Each of these groups pursues a different agenda. Whereas Group 24 has called for the overthrow of the Rahmon regime, Tablighi Jamoat focuses on Islamising society and the IRPT follows a moderate Islamist agenda, consistently stating its support for the secular state.

Nevertheless, the Tajik government has labelled all of these groups “extremist,” adding them to a list that includes Al-Qaeda and the Islamic State. By tarring these disparate Islamic and secular groups with the same brush, the regime aims to discredit them and legitimise measures against their members.

There was, however a bit of good news this week: Shabnam Khudoydodova, a Group 24 member who fled from Russia to Belarus when she heard the Tajikistan was going to seek her extradition. She was detained after being denied entry into Poland last summer but this week was finally released and granted refugee status. Her was one of the cases highlighted recently by Human Rights Watch, which urges governments in Europe and the United States to press Tajik officials on cases like hers.

The Uzbek Railroad to Isolation: Uzbekistan recently completed construction on a stretch of tracks from Tashkent to the Uzbek portion of the Fergana Valley. But as Bruce Pannier at RFE/RL points out, the reasoning is a little strange: it’s not that there wasn’t rail service between Tashkent and the valley, but that it had to pass through Tajikistan–the Soviets built it that way. Uzbekistan and Tajikistan are a perfect example of how bad inter-regional relations can be. All the rail lines into Tajikistan pass through Uzbek territory, and Tashkent’s need to pass through Dushanbe’s territory to reach Fergana by rail mandated a small amount of continued cooperation–cutting each other off would incur a cost. Tajikistan has no leverage now and last I checked, Uzbekistan still hated Tajikistan’s dam projects.

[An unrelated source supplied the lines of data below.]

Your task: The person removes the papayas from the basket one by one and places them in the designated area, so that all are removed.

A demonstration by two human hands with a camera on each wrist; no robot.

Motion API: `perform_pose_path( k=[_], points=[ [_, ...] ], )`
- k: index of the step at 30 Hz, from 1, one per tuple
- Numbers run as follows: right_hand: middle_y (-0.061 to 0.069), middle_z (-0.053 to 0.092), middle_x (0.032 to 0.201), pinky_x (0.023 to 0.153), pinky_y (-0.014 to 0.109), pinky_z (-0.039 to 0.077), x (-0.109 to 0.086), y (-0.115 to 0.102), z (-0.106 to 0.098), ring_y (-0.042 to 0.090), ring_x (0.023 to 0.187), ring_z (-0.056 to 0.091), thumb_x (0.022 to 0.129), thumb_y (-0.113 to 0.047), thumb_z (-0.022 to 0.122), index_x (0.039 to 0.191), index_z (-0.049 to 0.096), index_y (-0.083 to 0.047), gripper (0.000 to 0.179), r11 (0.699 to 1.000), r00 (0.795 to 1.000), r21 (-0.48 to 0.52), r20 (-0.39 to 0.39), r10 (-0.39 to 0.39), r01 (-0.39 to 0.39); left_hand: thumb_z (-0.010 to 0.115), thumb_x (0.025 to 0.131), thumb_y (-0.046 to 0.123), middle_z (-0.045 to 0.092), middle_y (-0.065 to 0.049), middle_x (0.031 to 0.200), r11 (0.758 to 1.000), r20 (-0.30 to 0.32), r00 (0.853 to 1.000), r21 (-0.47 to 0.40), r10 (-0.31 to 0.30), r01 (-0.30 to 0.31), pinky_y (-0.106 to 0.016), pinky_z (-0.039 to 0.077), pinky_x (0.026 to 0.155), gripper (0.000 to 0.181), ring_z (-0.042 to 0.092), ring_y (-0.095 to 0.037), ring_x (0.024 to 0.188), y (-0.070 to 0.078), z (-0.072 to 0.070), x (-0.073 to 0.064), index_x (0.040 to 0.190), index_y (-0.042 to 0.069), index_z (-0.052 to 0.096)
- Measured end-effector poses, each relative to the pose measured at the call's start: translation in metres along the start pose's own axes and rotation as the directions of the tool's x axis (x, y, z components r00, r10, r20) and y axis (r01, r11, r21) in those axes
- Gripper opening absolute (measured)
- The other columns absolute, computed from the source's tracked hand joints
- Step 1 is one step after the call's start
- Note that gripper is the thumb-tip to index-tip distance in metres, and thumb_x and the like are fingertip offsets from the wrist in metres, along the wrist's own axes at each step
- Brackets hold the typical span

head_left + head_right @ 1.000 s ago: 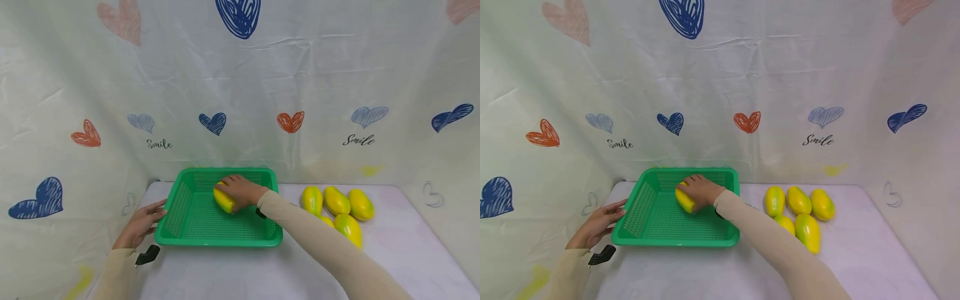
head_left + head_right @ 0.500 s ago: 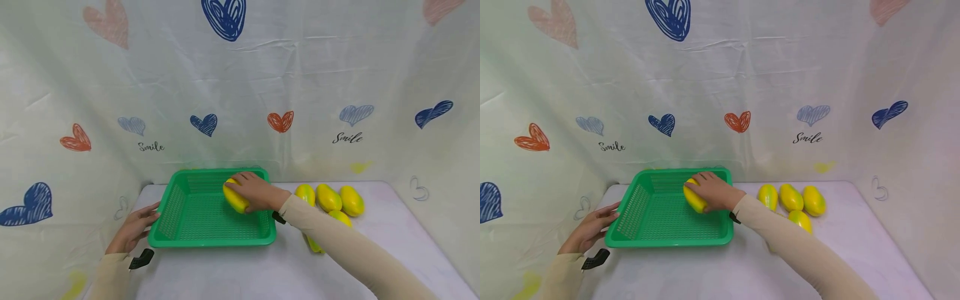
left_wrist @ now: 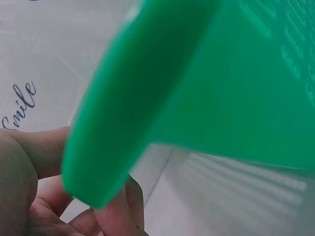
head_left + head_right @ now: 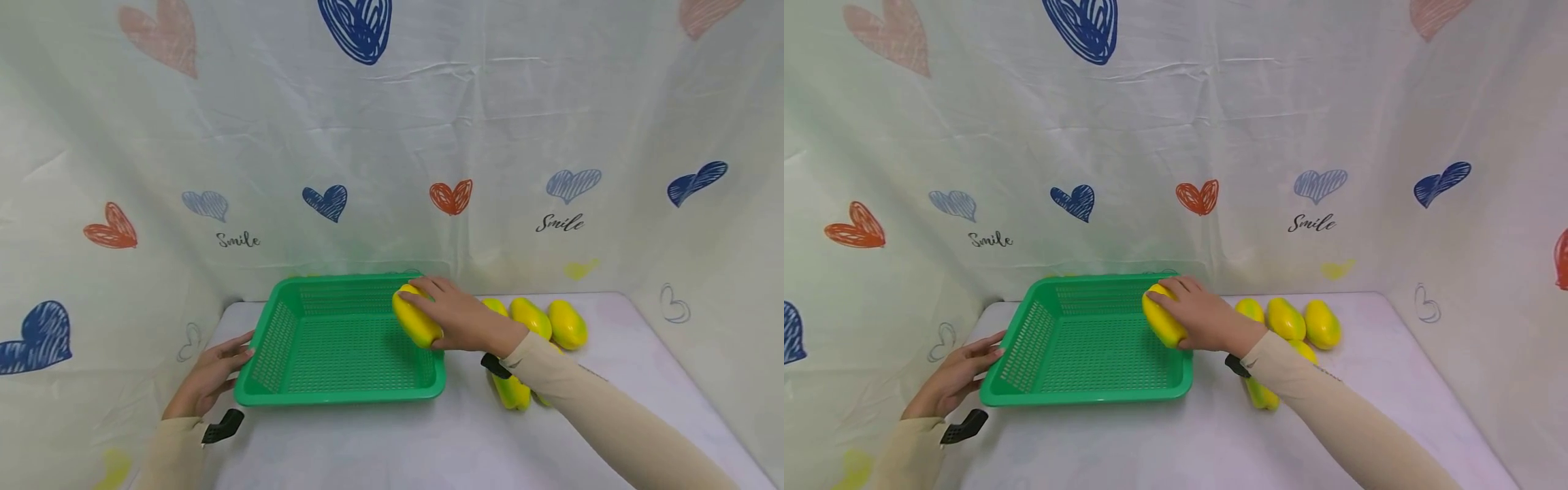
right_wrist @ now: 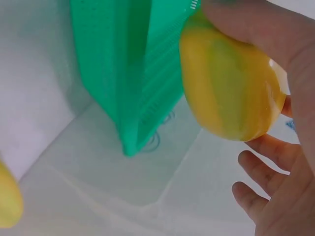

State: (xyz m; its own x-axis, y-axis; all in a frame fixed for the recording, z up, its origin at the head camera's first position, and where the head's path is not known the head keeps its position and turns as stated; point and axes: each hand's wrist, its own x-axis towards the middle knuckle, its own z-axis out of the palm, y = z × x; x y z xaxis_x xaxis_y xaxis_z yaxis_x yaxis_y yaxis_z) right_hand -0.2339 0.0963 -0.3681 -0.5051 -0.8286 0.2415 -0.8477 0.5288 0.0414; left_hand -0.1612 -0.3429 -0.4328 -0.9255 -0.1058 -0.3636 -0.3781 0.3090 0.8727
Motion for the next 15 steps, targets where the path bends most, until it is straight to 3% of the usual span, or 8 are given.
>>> perform_pose_path(
  k=[9, 15],
  points=[
    [0.011, 0.031, 0.143, 0.103, 0.045, 0.03, -0.05, 0.017, -0.009, 0.028, 0.127, 0.03, 0.063, -0.035, 0.085, 0.144, 0.029, -0.014, 0.101, 0.995, 0.995, 0.033, -0.037, 0.094, -0.093, 0.057, 0.092, 0.037, 0.04, -0.014, 0.131, 1.0, -0.021, 1.0, 0.01, 0.005, -0.005, -0.032, 0.044, 0.075, 0.065, 0.055, -0.018, 0.095, -0.002, 0.001, -0.001, 0.146, 0.013, 0.03],
    [0.011, 0.032, 0.142, 0.102, 0.051, 0.029, -0.088, 0.025, -0.018, 0.03, 0.127, 0.031, 0.061, -0.034, 0.087, 0.143, 0.032, -0.015, 0.1, 0.979, 0.979, 0.071, -0.059, 0.197, -0.193, 0.056, 0.092, 0.037, 0.042, -0.015, 0.13, 1.0, -0.025, 1.0, 0.021, 0.006, -0.005, -0.032, 0.044, 0.075, 0.064, 0.055, -0.02, 0.096, -0.002, 0.002, 0.001, 0.146, 0.014, 0.029]
  ],
)
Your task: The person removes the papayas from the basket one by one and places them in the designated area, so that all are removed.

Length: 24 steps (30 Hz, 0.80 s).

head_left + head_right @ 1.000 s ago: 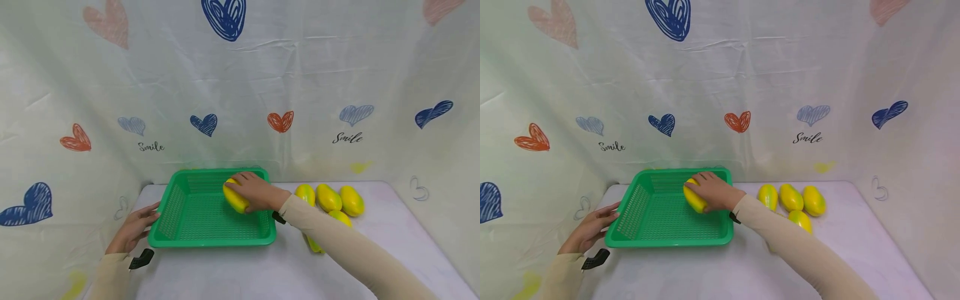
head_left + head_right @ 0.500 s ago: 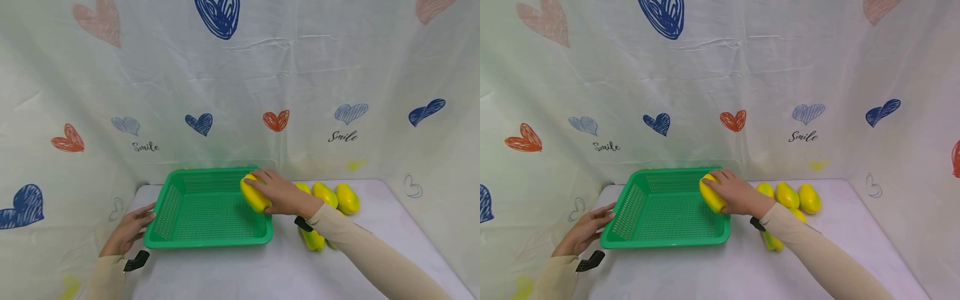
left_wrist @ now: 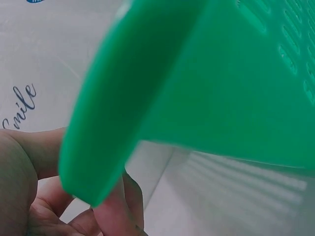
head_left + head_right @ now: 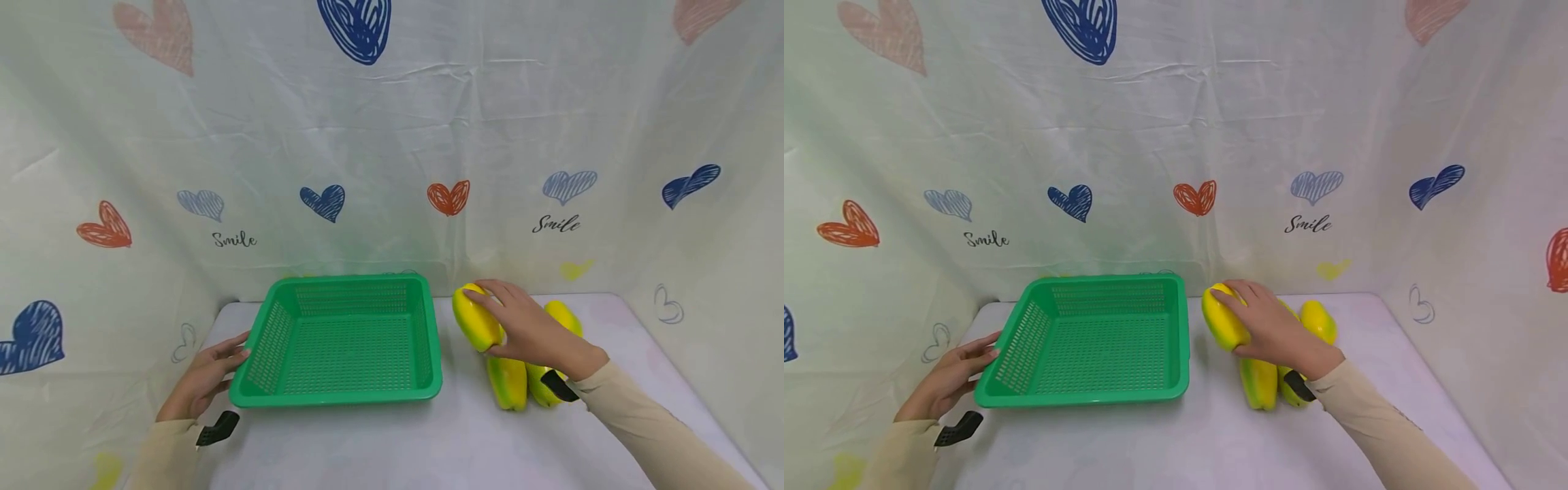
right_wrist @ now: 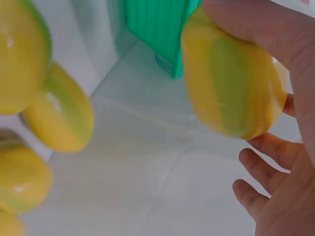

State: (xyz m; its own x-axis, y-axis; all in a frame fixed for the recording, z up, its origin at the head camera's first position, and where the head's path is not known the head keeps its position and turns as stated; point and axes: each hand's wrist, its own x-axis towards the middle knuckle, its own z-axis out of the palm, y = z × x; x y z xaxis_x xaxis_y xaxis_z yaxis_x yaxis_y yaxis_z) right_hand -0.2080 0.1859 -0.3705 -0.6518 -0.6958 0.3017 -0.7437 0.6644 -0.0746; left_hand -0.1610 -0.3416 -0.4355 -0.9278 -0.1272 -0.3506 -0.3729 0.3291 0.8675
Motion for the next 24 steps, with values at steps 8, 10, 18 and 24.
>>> perform_pose_path(
  k=[8, 10, 18, 24],
  points=[
    [0.013, 0.033, 0.141, 0.099, 0.054, 0.03, -0.041, 0.017, -0.002, 0.034, 0.127, 0.03, 0.057, -0.033, 0.087, 0.142, 0.036, -0.013, 0.101, 0.997, 0.997, -0.035, -0.03, 0.068, -0.069, 0.056, 0.092, 0.037, 0.041, -0.016, 0.132, 1.0, -0.01, 1.0, 0.004, -0.01, 0.01, -0.031, 0.044, 0.074, 0.064, 0.055, -0.02, 0.096, 0.0, 0.001, -0.001, 0.146, 0.013, 0.03],
    [0.014, 0.033, 0.141, 0.097, 0.054, 0.03, -0.052, 0.021, -0.001, 0.034, 0.126, 0.031, 0.055, -0.032, 0.088, 0.141, 0.037, -0.012, 0.102, 0.997, 0.997, -0.032, -0.042, 0.071, -0.073, 0.056, 0.092, 0.037, 0.04, -0.016, 0.132, 1.0, -0.011, 1.0, 0.002, -0.012, 0.012, -0.031, 0.044, 0.074, 0.065, 0.055, -0.02, 0.096, 0.0, 0.002, -0.001, 0.146, 0.013, 0.03],
    [0.015, 0.031, 0.142, 0.096, 0.058, 0.031, -0.092, 0.031, -0.001, 0.037, 0.124, 0.031, 0.051, -0.03, 0.091, 0.142, 0.035, -0.015, 0.108, 0.974, 0.973, -0.009, -0.02, 0.228, -0.228, 0.057, 0.092, 0.037, 0.041, -0.015, 0.13, 1.0, -0.005, 1.0, -0.001, -0.026, 0.026, -0.032, 0.044, 0.074, 0.065, 0.053, -0.021, 0.098, -0.001, 0.001, -0.001, 0.146, 0.014, 0.029],
    [0.016, 0.033, 0.14, 0.092, 0.061, 0.033, -0.123, 0.039, 0.005, 0.038, 0.12, 0.034, 0.048, -0.025, 0.092, 0.142, 0.035, -0.016, 0.111, 0.952, 0.951, 0.019, -0.038, 0.307, -0.306, 0.056, 0.092, 0.038, 0.04, -0.016, 0.133, 1.0, -0.009, 1.0, 0.004, -0.02, 0.02, -0.031, 0.045, 0.074, 0.065, 0.055, -0.019, 0.096, 0.0, 0.001, 0.0, 0.147, 0.014, 0.028]
  ],
)
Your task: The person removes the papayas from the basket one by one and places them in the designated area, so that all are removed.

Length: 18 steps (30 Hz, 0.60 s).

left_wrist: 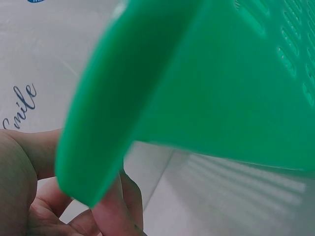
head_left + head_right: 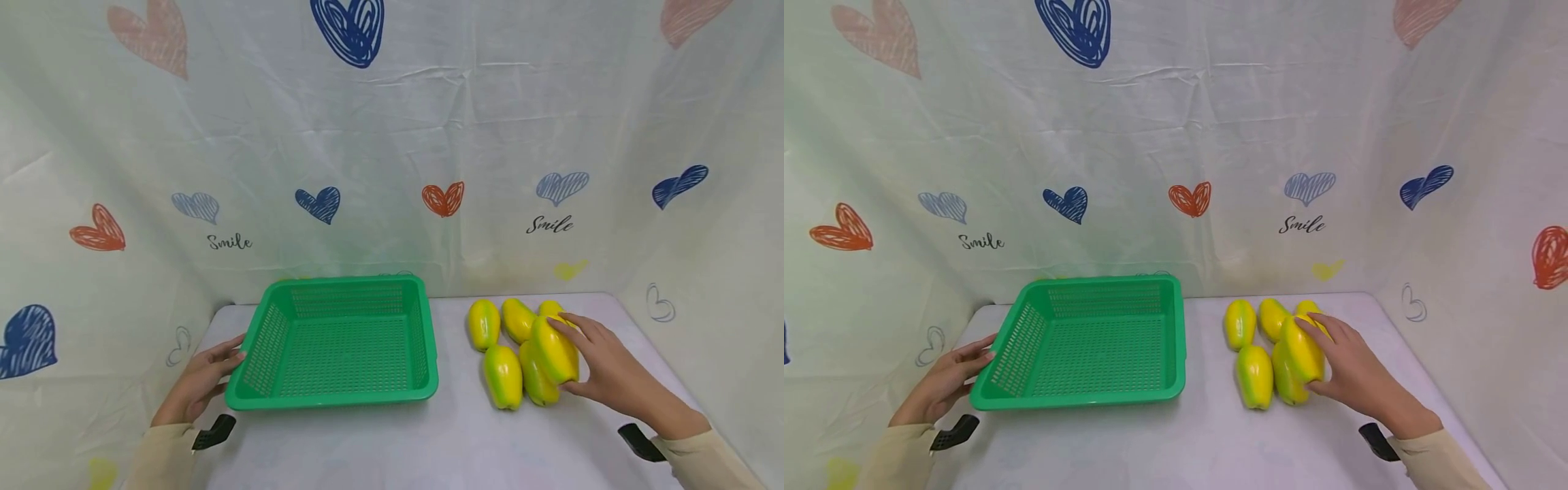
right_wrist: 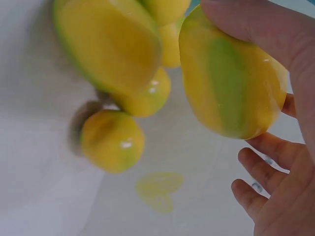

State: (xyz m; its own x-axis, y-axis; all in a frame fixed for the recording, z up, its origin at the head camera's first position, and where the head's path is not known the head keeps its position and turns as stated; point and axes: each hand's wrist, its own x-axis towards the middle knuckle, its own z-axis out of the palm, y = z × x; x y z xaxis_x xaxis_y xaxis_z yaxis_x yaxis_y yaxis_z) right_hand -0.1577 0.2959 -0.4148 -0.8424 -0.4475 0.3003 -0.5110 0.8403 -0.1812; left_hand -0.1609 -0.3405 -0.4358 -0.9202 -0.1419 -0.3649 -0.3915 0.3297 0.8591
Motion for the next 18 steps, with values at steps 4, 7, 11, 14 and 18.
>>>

That’s not all though. While there have been several loudly-discussed rail ventures around the region–none of them really try to link the region together:

Kazakhstan, Turkmenistan, and Iran just launched a railway (North-South Transport Corridor) linking the three countries in December 2014. But that is the only railway line built in post-Soviet Central Asia that actually connects two Central Asian countries. All the other railways built since late 1991 were built to other countries (Kazakhstan-China, Turkmenistan-Iran, and Uzbekistan-Afghanistan) or to avoid having to transit a neighbor’s territory.